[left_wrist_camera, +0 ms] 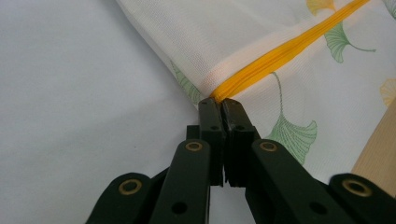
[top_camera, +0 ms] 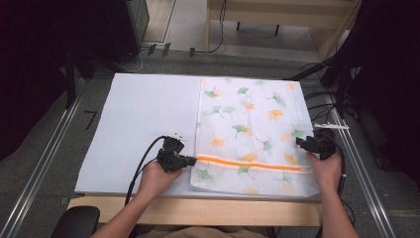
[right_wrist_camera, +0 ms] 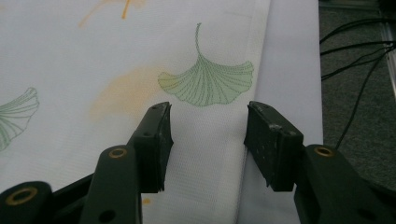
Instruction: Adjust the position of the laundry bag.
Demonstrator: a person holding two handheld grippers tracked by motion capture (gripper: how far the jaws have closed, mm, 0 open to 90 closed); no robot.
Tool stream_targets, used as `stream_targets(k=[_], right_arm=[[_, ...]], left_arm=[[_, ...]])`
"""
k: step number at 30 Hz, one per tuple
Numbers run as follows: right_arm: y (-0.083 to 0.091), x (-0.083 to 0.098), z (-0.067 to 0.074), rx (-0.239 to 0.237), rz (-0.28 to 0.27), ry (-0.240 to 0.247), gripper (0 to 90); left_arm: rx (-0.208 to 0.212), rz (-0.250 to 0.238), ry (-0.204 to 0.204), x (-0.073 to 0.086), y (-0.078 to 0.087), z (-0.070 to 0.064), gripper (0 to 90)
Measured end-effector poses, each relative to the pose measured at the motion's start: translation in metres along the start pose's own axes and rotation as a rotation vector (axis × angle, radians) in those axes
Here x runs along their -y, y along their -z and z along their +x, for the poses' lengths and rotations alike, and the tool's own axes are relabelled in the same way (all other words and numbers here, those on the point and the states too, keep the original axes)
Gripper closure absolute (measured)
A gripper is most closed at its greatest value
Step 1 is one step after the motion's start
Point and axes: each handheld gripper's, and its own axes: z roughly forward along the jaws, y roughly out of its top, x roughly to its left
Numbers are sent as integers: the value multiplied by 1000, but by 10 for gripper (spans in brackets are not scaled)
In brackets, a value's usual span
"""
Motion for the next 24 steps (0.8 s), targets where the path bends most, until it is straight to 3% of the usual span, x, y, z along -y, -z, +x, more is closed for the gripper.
stream_targets(k=[3,5,7,9,11,16,21,24], right_arm=[[-1,-1,2,39,3,18,658],[-1,-1,3,34,-1,27,690],[-3,-1,4,21,-9,33,811],[-4,-1,6,19,-12,42,860],[-4,-2,6,20,-12,48,891],[-4,-3,4,-2,-3,10,900],[-4,-7,7,-5,11,13,900],[-7,-13,16,-13,17,31,900]], left_arm=[[1,4,-3,0,-1,1,891],[1,4,-1,0,-1,1,890],[2,5,-6,0,-1,0,891],[4,5,-4,0,-2,0,891],[5,5,-5,0,-2,0,891],[3,-1,-10,0,0,0,891],[0,-7,-5,0,3,2,891],[-9,-17,13,2,8,6,891]])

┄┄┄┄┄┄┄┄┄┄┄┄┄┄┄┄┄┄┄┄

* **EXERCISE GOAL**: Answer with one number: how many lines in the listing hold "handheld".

* **ANSWER TO THIS PROBLEM**: 2